- **INSTRUCTIONS TO FOLLOW**: For each record below, set it down exactly but leave out any picture.

━━━ SUPPLIED MATERIAL

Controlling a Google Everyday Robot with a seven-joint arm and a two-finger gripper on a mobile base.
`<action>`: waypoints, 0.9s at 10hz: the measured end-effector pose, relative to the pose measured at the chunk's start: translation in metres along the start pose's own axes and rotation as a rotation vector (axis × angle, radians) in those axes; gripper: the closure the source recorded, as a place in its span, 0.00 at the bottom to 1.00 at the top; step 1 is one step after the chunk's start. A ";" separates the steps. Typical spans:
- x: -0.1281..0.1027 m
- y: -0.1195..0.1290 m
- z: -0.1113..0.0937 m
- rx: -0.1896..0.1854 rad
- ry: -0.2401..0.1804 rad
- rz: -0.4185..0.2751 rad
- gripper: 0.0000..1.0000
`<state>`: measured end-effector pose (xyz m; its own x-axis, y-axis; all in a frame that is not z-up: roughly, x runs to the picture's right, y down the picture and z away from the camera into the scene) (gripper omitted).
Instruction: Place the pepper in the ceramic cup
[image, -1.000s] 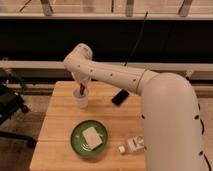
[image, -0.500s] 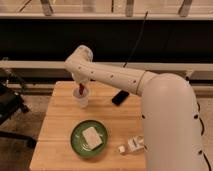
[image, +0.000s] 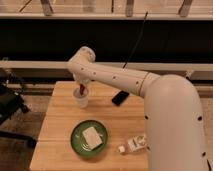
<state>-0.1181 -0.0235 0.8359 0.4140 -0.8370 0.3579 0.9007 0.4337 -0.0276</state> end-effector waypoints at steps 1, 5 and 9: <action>-0.001 0.001 0.000 0.003 -0.001 0.000 0.24; -0.001 0.001 -0.004 0.021 -0.002 0.000 0.24; 0.000 0.002 -0.006 0.034 -0.006 0.002 0.27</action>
<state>-0.1149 -0.0247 0.8301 0.4145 -0.8343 0.3636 0.8950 0.4460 0.0032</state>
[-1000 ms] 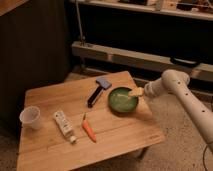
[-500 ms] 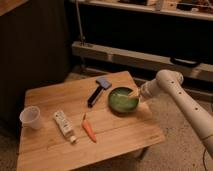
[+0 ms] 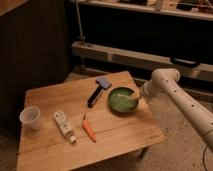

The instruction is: Drag the ceramic bowl in a circle

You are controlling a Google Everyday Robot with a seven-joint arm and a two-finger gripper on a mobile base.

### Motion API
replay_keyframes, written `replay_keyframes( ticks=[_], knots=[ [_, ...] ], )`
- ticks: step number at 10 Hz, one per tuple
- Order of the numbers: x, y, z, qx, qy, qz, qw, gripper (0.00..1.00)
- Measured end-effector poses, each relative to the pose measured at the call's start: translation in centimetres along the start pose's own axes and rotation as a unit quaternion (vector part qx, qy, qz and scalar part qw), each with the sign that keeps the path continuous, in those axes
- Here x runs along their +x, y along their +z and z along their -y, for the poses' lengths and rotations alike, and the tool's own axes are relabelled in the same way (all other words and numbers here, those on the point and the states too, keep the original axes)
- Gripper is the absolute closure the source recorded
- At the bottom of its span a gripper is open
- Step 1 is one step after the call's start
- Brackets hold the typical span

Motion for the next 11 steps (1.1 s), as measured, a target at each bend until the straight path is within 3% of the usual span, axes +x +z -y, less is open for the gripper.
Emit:
replay_keyframes(
  ticks=[5,8,9,11],
  knots=[
    [-0.1,0.7,-0.4,0.004,-0.004,-0.001,1.0,0.29],
    [-0.2,1.4,-0.5,-0.007,-0.013,0.006,0.9999,0.29],
    [-0.1,1.8,-0.2,-0.01,-0.017,0.009,0.9998,0.31],
    [0.0,2.3,-0.2,-0.012,-0.022,0.013,0.9996,0.48]
  ],
)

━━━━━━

- **EXPECTED OUTPUT**:
Controlling a Google Everyday Robot with a seven-joint arm and a two-finger gripper on a mobile base.
`<action>`: waypoints, 0.9s at 10hz: the measured end-effector pose, relative to the pose measured at the chunk's start: translation in metres along the start pose's own axes and rotation as a rotation vector (axis × angle, radians) in those axes; gripper: the closure the source recorded, as a place in its span, 0.00 at the bottom to 1.00 at the top; step 1 is one step after the chunk's start. A ";" separates the steps. Typical spans:
- x: -0.1281..0.1027 m
- y: -0.1195..0.1290 m
- z: -0.1113..0.0937 m
- rx: -0.1896..0.1854 rad
- ry: -0.2401..0.1804 rad
- rz: -0.4185..0.2751 rad
- gripper: 0.0000..1.0000
`<state>`: measured end-effector pose (xyz m; its own x-axis, y-axis; all in a frame that is not z-up: roughly, x runs to the picture's right, y down the picture and z away from the camera into the scene) (gripper omitted).
Instruction: Place the pepper in the ceramic cup
[image, -1.000s] 
[image, -0.500s] 
[image, +0.000s] 
<state>-0.1181 -0.0235 0.8359 0.4140 -0.8370 0.3579 0.9007 0.4337 -0.0276</state> end-effector waypoints at steps 1, 5 and 9: <action>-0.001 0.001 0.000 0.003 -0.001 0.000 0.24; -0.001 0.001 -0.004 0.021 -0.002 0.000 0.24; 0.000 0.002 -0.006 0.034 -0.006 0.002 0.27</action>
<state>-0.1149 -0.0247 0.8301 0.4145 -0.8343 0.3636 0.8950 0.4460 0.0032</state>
[-1000 ms] 
[-500 ms] 
[+0 ms] 

The instruction is: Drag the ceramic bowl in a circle

You are controlling a Google Everyday Robot with a seven-joint arm and a two-finger gripper on a mobile base.

### Motion API
replay_keyframes, written `replay_keyframes( ticks=[_], knots=[ [_, ...] ], )`
- ticks: step number at 10 Hz, one per tuple
- Order of the numbers: x, y, z, qx, qy, qz, qw, gripper (0.00..1.00)
- Measured end-effector poses, each relative to the pose measured at the call's start: translation in centimetres along the start pose's own axes and rotation as a unit quaternion (vector part qx, qy, qz and scalar part qw), each with the sign that keeps the path continuous, in those axes
- Here x runs along their +x, y along their +z and z along their -y, for the poses' lengths and rotations alike, and the tool's own axes are relabelled in the same way (all other words and numbers here, those on the point and the states too, keep the original axes)
- Gripper is the absolute closure the source recorded
- At the bottom of its span a gripper is open
- Step 1 is one step after the call's start
- Brackets hold the typical span

Motion for the next 11 steps (1.1 s), as measured, a target at each bend until the straight path is within 3% of the usual span, axes +x +z -y, less is open for the gripper.
Emit:
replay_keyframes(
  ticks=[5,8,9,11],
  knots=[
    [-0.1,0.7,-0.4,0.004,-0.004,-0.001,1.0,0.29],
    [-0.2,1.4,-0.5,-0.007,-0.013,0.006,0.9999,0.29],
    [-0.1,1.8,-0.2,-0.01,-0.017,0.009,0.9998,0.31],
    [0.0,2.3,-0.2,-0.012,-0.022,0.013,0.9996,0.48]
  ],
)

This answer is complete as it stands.